[Assignment]
Which lines of the data below include the string "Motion"? Return each of them.

[Data extracted from a collection]
:::
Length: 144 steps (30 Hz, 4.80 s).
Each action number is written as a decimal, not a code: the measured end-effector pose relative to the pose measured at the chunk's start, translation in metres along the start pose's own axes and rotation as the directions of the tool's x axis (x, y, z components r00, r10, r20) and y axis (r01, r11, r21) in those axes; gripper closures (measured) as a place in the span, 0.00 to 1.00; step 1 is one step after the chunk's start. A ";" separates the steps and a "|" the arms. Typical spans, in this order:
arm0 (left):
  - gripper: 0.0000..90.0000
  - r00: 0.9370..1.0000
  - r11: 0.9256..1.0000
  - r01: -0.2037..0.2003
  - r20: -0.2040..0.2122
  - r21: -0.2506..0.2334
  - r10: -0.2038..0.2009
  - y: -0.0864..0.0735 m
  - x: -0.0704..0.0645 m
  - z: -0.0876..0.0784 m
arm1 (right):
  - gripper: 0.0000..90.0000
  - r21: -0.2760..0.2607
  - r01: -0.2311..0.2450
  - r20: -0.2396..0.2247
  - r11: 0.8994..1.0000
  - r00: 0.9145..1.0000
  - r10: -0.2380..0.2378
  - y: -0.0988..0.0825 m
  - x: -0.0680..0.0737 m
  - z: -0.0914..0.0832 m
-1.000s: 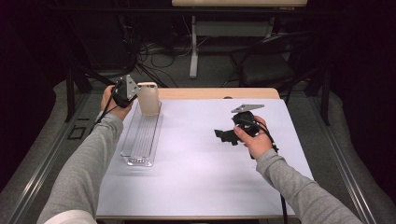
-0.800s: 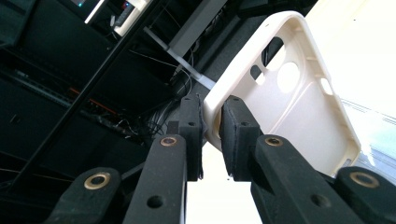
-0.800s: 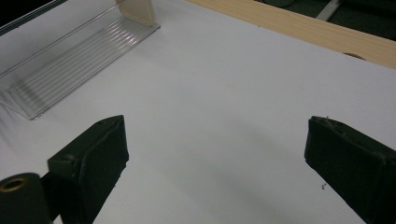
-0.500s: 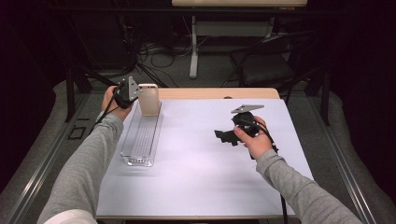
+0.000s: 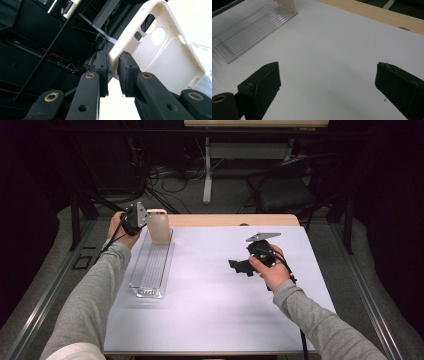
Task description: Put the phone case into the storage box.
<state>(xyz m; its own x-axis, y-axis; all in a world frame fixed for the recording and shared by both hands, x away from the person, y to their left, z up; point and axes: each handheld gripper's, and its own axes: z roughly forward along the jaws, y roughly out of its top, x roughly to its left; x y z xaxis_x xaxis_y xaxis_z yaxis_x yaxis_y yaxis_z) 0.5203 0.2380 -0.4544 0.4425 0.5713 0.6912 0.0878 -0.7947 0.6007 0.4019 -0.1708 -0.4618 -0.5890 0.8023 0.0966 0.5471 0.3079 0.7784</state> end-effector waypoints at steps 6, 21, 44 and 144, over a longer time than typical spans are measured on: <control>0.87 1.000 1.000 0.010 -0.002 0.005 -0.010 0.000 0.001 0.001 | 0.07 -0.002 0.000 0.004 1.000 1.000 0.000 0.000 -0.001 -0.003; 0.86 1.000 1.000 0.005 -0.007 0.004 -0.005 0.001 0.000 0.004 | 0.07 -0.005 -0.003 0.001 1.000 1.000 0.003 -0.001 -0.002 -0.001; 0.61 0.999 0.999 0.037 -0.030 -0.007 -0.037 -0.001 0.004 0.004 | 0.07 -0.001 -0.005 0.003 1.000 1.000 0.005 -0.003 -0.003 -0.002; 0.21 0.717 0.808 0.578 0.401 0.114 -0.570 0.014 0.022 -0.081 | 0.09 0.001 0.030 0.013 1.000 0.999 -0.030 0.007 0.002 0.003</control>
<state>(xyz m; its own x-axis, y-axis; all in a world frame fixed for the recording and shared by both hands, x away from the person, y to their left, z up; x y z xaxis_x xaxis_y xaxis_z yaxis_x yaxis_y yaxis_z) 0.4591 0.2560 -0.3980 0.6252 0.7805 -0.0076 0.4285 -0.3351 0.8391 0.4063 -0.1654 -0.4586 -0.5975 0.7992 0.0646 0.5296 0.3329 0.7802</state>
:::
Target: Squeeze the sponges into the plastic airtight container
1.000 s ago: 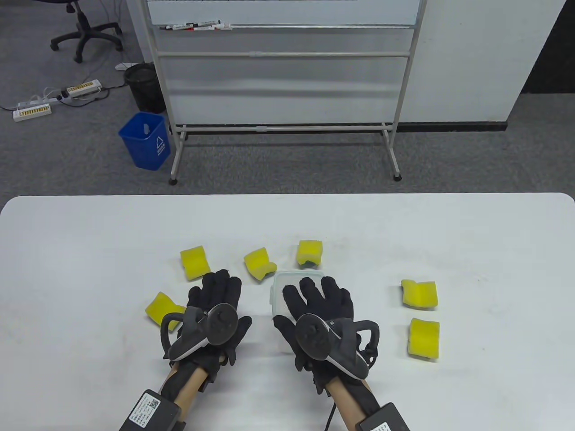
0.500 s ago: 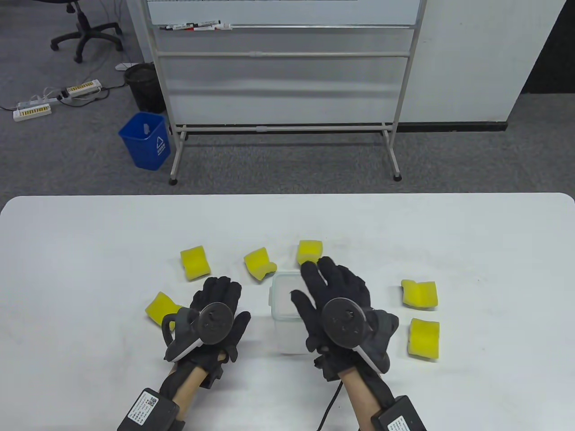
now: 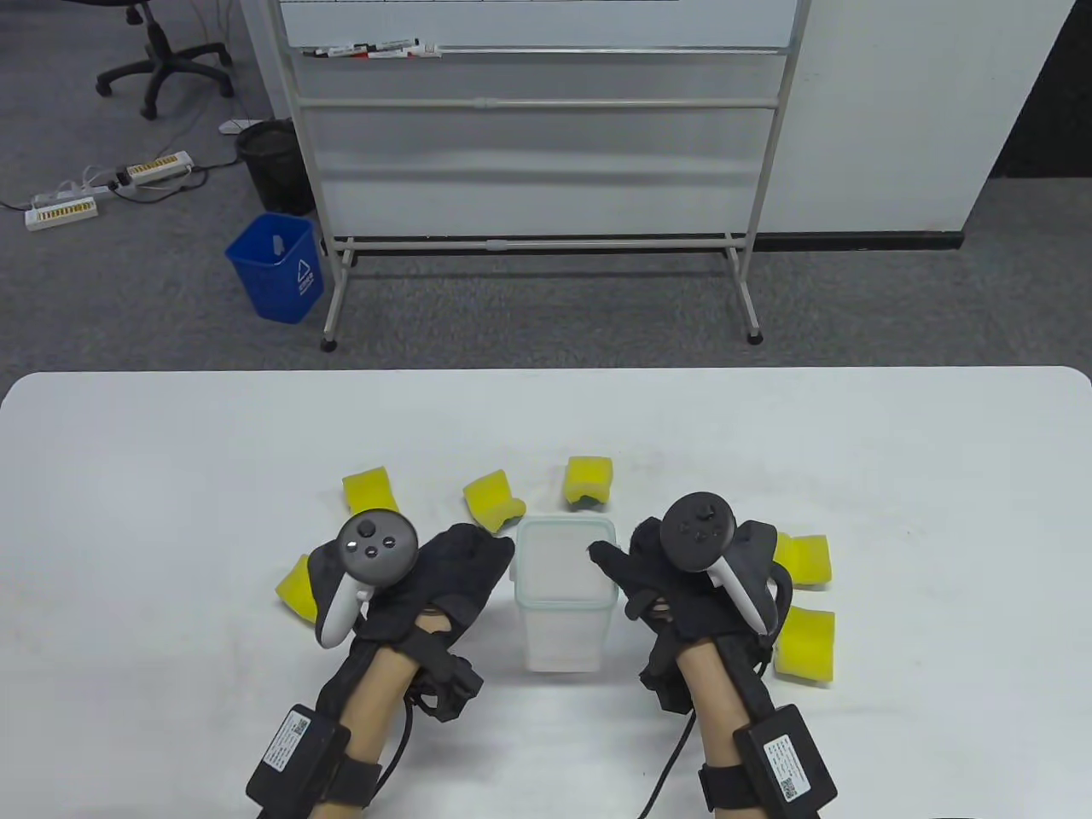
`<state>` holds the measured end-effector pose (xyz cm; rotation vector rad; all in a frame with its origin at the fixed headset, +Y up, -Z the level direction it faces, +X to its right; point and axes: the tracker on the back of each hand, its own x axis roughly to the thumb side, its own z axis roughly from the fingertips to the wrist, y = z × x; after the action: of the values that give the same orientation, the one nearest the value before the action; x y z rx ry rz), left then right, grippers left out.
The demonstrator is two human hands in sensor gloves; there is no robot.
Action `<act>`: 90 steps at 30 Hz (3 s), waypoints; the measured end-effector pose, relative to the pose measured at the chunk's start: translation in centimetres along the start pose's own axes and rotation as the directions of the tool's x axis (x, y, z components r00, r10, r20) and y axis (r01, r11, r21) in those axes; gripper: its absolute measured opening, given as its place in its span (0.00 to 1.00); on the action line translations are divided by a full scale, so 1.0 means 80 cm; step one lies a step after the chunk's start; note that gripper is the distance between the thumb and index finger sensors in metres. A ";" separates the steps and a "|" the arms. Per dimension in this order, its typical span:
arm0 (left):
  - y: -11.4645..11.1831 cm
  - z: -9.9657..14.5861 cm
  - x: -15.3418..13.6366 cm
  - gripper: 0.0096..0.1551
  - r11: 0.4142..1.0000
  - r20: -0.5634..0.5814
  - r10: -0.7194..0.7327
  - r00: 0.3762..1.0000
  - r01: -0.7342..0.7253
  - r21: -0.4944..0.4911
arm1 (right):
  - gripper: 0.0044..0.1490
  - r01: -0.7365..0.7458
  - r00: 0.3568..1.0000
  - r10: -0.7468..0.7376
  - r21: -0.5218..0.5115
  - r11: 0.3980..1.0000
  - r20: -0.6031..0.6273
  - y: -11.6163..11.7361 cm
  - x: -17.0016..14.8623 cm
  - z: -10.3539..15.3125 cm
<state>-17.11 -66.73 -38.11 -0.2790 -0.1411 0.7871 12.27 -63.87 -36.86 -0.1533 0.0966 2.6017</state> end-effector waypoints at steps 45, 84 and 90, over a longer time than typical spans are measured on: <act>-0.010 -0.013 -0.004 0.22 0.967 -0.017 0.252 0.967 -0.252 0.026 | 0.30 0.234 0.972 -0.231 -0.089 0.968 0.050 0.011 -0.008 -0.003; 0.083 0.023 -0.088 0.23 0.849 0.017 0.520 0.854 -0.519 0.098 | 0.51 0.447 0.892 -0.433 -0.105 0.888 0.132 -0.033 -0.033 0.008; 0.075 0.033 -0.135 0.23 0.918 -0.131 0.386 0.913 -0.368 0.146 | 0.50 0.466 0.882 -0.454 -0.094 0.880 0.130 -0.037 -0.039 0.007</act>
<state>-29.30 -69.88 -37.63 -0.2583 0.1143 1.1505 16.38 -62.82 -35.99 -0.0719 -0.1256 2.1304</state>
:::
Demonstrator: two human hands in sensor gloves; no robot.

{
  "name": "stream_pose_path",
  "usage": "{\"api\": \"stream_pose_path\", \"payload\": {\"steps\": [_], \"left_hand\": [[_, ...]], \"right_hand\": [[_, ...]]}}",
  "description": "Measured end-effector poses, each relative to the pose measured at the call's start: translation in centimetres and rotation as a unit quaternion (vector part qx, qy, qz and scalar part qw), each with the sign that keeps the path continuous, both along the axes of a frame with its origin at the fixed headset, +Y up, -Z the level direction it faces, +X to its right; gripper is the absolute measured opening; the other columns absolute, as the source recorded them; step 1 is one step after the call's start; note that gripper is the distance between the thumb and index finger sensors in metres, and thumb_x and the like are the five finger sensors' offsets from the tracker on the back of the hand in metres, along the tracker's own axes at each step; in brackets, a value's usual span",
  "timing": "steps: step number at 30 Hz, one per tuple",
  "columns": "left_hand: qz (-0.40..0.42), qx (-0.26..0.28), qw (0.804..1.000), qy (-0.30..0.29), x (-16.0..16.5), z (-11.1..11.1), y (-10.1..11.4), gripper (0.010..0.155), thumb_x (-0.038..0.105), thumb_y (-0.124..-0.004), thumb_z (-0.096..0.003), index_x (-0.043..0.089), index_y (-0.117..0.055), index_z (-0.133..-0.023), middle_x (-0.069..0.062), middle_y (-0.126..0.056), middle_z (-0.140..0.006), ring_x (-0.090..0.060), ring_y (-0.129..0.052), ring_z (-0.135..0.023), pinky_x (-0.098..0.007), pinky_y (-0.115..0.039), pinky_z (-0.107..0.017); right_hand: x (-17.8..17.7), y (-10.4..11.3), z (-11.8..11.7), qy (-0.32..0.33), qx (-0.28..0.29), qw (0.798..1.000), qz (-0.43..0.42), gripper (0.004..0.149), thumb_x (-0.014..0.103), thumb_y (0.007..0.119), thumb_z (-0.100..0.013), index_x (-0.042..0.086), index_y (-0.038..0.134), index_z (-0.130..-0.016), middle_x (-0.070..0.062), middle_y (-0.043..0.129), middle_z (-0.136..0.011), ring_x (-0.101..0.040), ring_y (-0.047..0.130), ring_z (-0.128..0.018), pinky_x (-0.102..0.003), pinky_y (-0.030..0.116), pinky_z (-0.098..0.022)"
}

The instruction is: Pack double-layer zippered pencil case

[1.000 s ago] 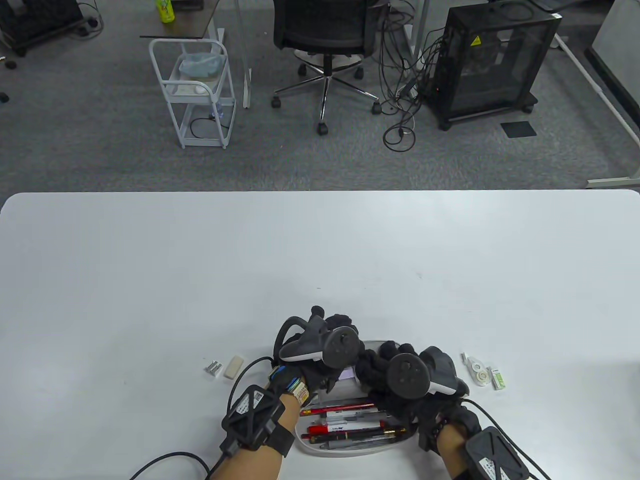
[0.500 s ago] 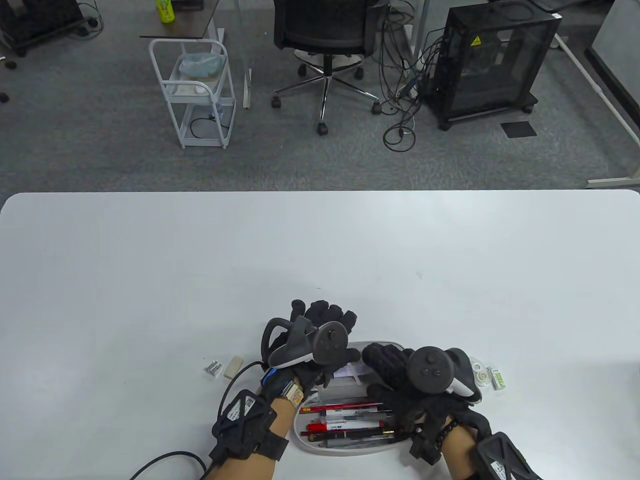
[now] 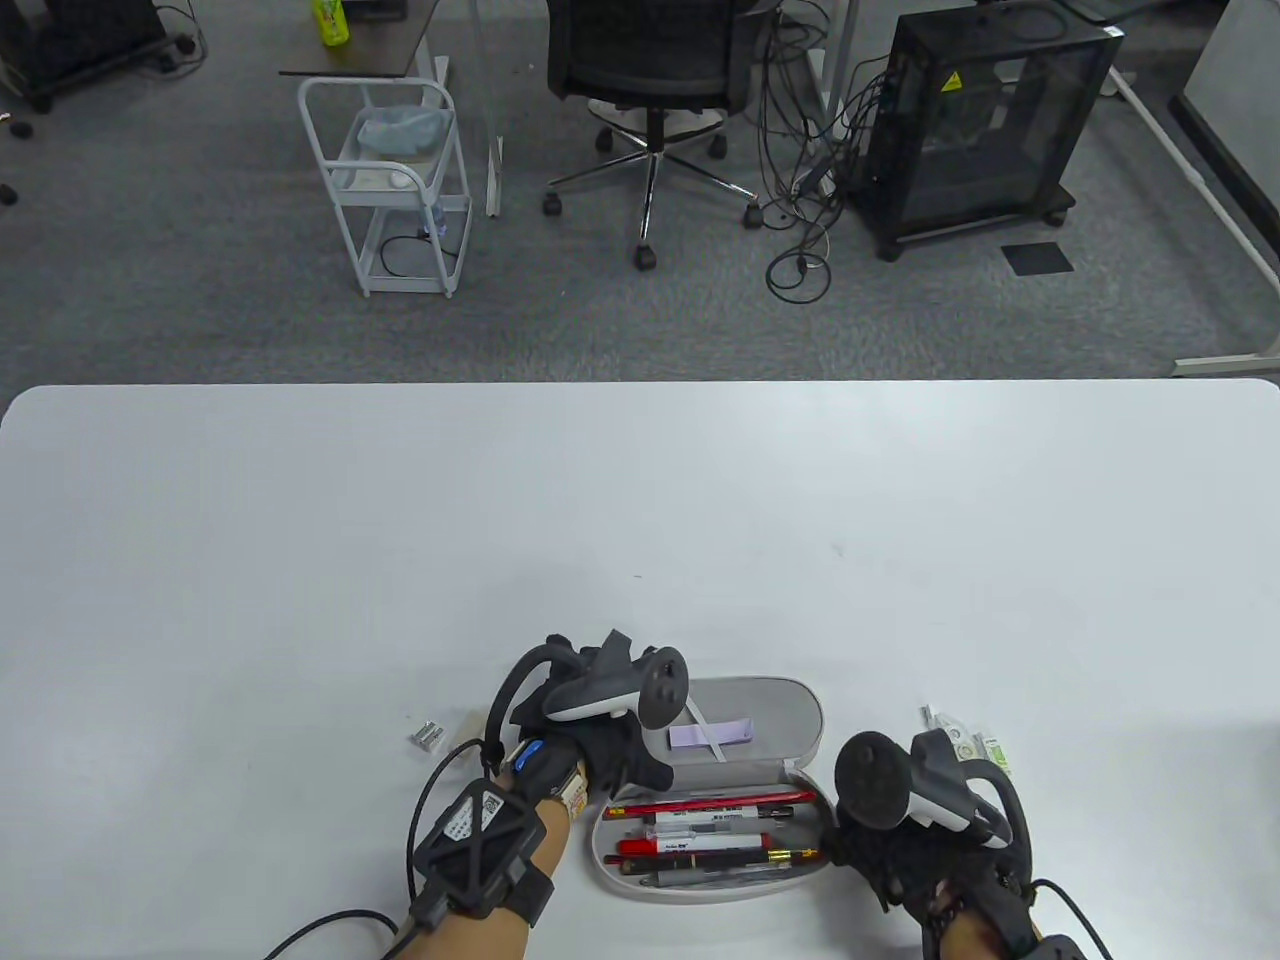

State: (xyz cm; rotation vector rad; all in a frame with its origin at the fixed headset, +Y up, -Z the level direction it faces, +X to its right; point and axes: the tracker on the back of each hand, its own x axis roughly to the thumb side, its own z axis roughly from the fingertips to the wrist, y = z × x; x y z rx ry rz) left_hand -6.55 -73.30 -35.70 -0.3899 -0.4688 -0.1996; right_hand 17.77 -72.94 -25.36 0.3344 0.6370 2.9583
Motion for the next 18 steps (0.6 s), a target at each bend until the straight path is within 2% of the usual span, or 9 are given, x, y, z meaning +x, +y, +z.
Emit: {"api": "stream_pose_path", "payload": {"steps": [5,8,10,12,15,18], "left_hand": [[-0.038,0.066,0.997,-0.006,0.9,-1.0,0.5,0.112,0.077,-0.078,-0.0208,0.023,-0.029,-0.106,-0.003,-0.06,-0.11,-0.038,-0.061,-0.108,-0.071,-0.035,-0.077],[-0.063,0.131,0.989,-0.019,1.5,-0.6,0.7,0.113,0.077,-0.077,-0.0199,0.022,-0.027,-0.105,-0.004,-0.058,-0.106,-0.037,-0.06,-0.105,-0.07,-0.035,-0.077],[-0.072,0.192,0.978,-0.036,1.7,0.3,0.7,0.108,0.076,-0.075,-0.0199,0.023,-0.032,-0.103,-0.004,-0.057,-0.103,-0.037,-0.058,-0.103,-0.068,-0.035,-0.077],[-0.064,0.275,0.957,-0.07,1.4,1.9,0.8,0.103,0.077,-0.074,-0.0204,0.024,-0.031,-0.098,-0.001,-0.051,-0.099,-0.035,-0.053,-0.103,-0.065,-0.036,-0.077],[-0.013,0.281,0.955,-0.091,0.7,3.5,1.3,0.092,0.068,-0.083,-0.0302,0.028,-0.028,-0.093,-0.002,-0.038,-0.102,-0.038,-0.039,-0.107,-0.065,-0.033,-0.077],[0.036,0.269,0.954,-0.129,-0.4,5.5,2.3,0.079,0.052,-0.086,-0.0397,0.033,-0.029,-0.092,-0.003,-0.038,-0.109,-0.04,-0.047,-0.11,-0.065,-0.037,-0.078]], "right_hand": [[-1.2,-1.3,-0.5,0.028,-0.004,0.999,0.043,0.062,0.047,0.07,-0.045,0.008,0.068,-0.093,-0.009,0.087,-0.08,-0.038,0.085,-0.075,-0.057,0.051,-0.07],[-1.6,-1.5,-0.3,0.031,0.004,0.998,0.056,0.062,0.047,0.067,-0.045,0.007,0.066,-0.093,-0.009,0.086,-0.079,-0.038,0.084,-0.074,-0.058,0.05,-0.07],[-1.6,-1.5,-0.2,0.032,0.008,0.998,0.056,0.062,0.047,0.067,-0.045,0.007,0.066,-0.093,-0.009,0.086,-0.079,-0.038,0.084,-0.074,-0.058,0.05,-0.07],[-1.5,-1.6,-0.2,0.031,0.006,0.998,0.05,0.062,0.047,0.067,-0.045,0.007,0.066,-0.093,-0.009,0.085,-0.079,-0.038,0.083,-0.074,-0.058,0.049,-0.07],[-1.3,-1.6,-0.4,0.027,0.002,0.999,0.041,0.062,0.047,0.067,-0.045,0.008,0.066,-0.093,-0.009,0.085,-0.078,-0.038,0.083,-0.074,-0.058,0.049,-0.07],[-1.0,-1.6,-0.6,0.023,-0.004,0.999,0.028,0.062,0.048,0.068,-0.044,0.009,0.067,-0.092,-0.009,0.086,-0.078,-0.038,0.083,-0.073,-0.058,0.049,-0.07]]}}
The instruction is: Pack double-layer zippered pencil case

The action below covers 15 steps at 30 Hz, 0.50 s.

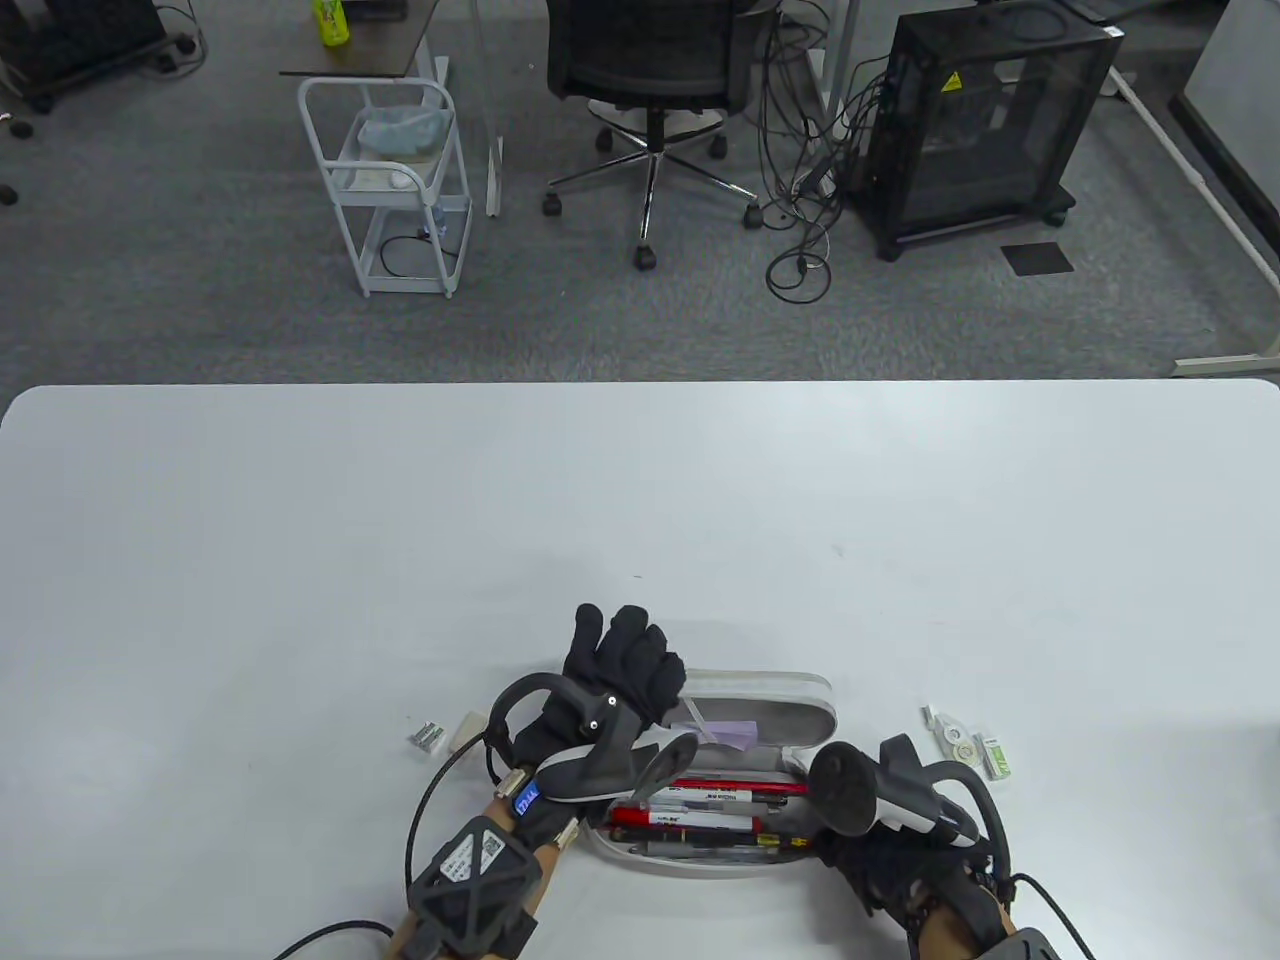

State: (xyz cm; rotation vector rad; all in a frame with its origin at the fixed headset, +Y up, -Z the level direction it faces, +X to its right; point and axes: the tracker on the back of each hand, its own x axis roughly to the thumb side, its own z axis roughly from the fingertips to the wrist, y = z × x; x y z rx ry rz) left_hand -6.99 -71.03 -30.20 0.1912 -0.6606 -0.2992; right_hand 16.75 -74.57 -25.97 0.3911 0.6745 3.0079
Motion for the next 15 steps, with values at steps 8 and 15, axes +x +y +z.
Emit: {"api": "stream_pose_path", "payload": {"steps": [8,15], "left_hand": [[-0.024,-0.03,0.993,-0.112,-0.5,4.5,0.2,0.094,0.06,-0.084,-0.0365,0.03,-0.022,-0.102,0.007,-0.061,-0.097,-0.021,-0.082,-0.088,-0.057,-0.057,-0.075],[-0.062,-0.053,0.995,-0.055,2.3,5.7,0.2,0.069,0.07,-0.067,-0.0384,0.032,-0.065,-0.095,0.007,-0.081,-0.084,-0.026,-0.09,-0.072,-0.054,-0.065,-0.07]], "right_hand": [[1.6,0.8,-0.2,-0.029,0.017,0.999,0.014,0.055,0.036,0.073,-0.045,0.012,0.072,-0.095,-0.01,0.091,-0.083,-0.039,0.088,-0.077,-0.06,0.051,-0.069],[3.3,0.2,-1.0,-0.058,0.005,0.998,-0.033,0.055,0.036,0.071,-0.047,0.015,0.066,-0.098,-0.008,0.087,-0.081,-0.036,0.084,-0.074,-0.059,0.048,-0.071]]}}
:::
[Finished exercise]
Motion for the next 18 steps (0.6 s), a target at each bend until the straight path is within 2% of the usual span, or 9 are given, x, y, z meaning +x, +y, +z.
Motion for the next 15 steps, with values at steps 8 and 15, axes +x +y +z.

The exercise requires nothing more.